Der Film erzählt ein Phase aus dem Leben der Schriftstellerin Karen (Tania) Blixen während ihrer Zeit im britisch kolonialisierten Afrika. Hierhin kommt die dänische Großbürgertochter kurz vor Ausbruch des Ersten Weltkrieges mit dem Ziel, gemeinsam mit ihrem schwedischen Verlobten Baron Bror Blixen-Finecke Rinderzucht zu betreiben. Doch als sie mit dem Zug von Mombasa in Nairobi ankommt, hat der sprunghafte Bror die Pläne bereits geändert und statt der Viehzucht mit dem Kaffeeanbau begonnen. Da er Karen schlecht behandelt, wendet sie sich von ihm ab und flüchtet sich in eine Affäre mit dem Großwildjäger Hutton...

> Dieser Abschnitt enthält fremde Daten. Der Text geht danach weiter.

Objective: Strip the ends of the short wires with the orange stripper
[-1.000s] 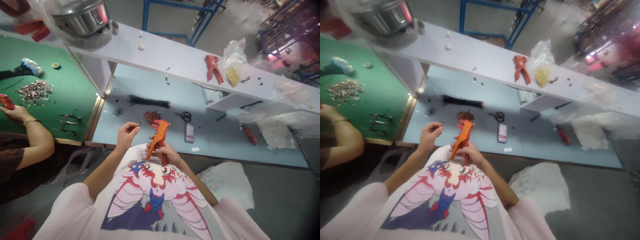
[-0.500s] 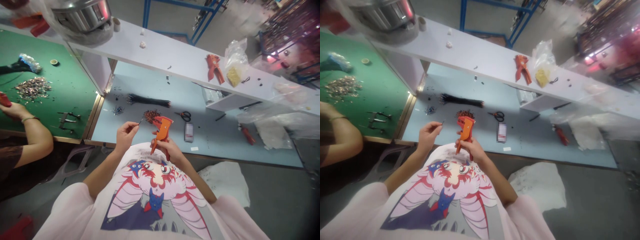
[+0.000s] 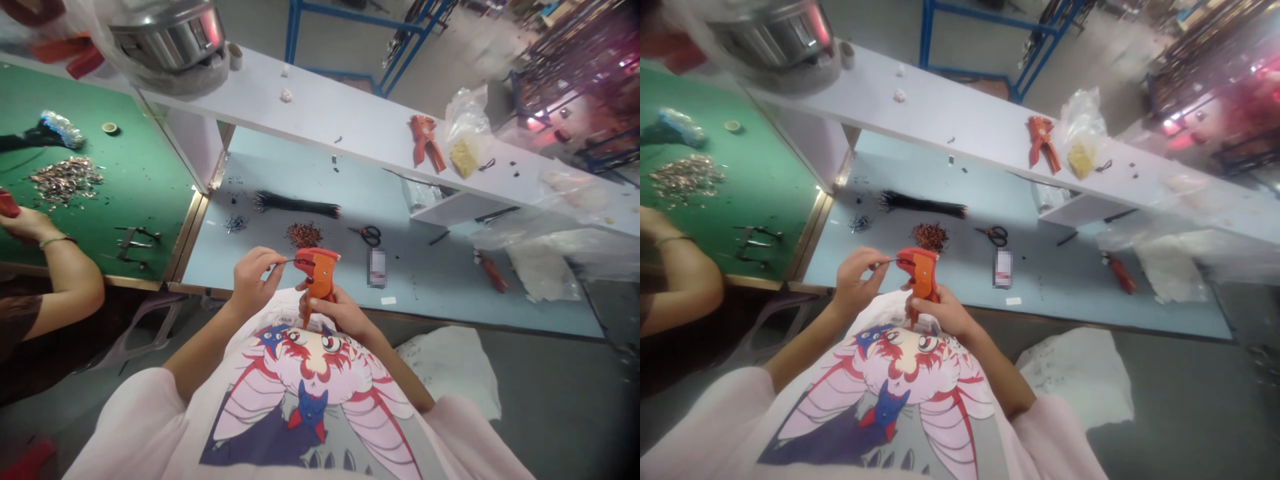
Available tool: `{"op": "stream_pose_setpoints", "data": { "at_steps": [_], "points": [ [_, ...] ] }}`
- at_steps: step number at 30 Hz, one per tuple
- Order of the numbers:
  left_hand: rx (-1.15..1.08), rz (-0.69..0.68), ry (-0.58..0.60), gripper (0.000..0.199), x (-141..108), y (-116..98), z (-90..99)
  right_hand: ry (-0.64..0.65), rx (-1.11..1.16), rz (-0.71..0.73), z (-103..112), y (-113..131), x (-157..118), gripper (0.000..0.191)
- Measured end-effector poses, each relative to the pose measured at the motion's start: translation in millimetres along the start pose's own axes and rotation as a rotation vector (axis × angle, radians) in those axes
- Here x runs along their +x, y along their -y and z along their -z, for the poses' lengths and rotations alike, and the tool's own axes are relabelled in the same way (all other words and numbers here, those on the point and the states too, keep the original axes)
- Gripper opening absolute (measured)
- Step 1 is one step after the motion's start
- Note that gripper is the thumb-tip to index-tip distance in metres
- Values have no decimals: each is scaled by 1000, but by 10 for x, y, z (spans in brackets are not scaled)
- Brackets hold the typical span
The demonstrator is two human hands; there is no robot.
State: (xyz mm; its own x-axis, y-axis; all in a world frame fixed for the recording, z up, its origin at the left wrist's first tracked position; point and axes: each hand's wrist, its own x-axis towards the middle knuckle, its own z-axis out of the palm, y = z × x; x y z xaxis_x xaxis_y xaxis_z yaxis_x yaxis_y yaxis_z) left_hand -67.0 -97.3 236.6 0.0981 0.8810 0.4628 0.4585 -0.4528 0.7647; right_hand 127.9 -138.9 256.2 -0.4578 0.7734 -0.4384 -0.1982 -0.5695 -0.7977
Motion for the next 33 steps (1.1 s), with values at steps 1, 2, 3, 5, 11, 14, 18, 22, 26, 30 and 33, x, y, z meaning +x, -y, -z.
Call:
{"op": "stream_pose_setpoints", "data": {
  "at_steps": [1, 2, 3, 5, 11, 14, 18, 22, 26, 30, 33],
  "points": [
    [-3, -17, 7, 8, 6, 2, 4, 12, 3, -4, 1, -4, -1, 34],
    [-6, -34, 16, 8, 13, 4, 8, 23, 8, -8, 4, -9, 0, 33],
    [-6, -50, 24, 9, 20, 5, 11, 36, 11, -9, 7, -15, 2, 33],
    [-5, -77, 39, 9, 32, 7, 18, 64, 1, -4, 18, -29, 9, 31],
    [-18, -96, 50, 9, 59, 7, 29, 84, -63, 9, 44, -80, 43, 23],
    [-3, -89, 57, 9, 70, -1, 30, 84, -84, 11, 46, -83, 53, 23],
    [19, -78, 38, 10, 74, -7, 17, 84, -80, 6, 52, -63, 59, 23],
    [34, -82, 40, 11, 75, -2, -8, 106, -68, 8, 63, -51, 62, 24],
    [50, -77, 45, 12, 81, -2, -18, 107, -76, 10, 64, -48, 64, 24],
    [58, -74, 37, 11, 78, -2, -14, 99, -118, 25, 55, -46, 73, 25],
    [54, -72, 28, 10, 72, -3, -14, 97, -142, 23, 49, -47, 85, 28]
  ]
}}
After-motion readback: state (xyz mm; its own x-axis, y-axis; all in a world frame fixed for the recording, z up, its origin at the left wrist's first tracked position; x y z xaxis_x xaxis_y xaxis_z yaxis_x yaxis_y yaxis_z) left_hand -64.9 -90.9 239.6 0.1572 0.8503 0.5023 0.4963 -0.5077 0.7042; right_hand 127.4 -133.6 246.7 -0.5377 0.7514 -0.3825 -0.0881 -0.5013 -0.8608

Mit wunderbarer Fotografie vor erlesenen Naturkulissen entstand ein Melodram der seichten Art. Das Werk wurde seinerzeit in Afrika wegen rassistischer und kolonialistischer Anklänge heftig kritisiert. Bei den Dreharbeiten gab es Ärger, weil weiße Statisten doppelt so viel Lohn erhielten wie Schwarze. Afrikanische Zeitungen warfen dem Film außerdem vor, dass er die wenigen schwarzen Figuren als tumbe Wilde darstellt - im Gegensatz zur Romanvorlage. Trotzdem wurde der Film mit zahlreichen Oscars ausgezeichnet: Bester Film, beste Regie, bestes Drehbuch, beste Ausstattung, beste Originalmusik, bester Ton und beste Kamera.